From the listing below, extract every line in which the word "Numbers" appears.

INPUT DATA
- - - - -
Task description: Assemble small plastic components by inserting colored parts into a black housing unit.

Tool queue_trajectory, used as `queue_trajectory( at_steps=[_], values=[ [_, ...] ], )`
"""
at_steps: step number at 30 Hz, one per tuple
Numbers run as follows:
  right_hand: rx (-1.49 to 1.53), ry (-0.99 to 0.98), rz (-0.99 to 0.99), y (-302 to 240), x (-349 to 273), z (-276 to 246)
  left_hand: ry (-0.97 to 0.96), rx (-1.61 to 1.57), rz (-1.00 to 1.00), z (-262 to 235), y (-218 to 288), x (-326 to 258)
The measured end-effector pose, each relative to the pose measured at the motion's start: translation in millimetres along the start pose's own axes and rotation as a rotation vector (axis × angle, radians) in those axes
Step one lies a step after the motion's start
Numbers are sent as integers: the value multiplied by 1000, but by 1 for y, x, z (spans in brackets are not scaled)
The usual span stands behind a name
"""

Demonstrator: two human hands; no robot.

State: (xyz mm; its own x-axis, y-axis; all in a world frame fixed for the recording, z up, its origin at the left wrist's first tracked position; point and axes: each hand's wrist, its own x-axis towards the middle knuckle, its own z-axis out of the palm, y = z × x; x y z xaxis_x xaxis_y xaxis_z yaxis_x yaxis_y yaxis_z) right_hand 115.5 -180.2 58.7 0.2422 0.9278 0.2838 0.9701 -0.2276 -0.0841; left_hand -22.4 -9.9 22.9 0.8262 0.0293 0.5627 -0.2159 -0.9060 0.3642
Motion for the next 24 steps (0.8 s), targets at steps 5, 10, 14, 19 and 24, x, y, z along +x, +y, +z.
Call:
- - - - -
RESULT BELOW
Numbers run as follows:
Numbers are sent as integers: the value multiplied by 1000, but by 1 for y, x, z (spans in brackets are not scaled)

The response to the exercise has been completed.